IRC Section 179 allows businesses to deduct or expense the purchase price of equipment and machinery, as well as certain vehicles and software in the year of purchase, as opposed to depreciating the equipment over the life of the asset.  There are certain limitations that apply to the Section 179 deduction including a cap on total equipment purchases $560,000 for 2012, to be reduced to $200,000 for 2013. Additionally, the Section 179 deduction may not exceed any taxable income for the year.

In addition to Section 179, bonus depreciation is also available for certain new fixed asset purchases. For 2012, the bonus depreciation available for purchases decreased from 100% in 2011 to 50% in 2012. The bonus depreciation deduction is also scheduled to expire in 2013 without intervention by Congress.

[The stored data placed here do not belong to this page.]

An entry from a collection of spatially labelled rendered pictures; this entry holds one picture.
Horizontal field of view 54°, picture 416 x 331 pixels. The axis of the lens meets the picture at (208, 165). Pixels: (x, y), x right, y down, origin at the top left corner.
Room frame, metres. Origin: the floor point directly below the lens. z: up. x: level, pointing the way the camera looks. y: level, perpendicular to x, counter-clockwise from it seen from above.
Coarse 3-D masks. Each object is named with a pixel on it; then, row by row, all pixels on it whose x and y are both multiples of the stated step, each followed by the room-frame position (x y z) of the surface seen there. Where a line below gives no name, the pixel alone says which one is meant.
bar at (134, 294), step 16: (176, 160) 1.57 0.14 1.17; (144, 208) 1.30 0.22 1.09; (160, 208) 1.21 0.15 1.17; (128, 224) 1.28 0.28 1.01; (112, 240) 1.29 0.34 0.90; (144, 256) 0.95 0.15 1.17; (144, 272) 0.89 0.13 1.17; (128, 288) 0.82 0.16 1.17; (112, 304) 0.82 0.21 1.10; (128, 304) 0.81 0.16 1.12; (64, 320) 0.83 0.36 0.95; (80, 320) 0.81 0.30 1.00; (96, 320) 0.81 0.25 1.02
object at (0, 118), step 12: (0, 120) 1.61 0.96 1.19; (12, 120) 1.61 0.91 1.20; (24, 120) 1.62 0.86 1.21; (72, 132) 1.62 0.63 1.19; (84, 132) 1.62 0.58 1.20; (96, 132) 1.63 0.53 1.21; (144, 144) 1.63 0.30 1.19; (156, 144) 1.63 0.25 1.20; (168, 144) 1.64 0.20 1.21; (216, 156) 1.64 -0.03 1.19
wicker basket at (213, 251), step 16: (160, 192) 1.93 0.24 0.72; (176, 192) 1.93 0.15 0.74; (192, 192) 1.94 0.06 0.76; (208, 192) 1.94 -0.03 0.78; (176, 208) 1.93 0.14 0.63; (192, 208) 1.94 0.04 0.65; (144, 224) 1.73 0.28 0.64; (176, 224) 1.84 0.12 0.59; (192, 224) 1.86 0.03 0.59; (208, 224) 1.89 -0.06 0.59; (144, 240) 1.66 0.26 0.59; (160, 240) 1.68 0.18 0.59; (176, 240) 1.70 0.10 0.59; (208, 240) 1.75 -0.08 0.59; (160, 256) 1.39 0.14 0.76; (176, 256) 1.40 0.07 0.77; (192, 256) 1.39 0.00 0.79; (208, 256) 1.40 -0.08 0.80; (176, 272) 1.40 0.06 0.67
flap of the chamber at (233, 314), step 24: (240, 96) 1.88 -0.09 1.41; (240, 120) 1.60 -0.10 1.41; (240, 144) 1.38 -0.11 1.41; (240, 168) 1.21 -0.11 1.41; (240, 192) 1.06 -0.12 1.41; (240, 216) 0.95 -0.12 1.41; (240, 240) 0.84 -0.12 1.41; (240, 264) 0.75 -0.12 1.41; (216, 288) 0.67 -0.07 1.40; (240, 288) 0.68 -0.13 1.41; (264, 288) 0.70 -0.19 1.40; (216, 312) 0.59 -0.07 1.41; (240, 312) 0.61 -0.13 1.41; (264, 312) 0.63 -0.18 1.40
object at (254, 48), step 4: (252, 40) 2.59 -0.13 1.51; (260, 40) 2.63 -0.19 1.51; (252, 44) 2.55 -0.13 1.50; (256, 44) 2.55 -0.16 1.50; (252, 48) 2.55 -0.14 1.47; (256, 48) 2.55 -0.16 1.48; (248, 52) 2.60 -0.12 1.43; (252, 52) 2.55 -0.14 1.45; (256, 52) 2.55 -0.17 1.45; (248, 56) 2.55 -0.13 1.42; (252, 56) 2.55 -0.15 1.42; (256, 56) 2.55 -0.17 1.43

Because the accelerated depreciation deduction available to businesses is scheduled to be reduced for 2013, companies should assess whether equipment purchases planned for the upcoming year may be accelerated in order to take advantage of the depreciation deduction.  Be aware though, that if you want the deduction to be taken for 2012, the equipment has to be in service by December 31, 2012.  Please contact us [2] if you any questions regarding purchasing decisions.


Update: On January 2, 2013, the ATRA tax laws were enacted which has increased the 2012 and 2013 Sec 179 deduction limitation to $500,000.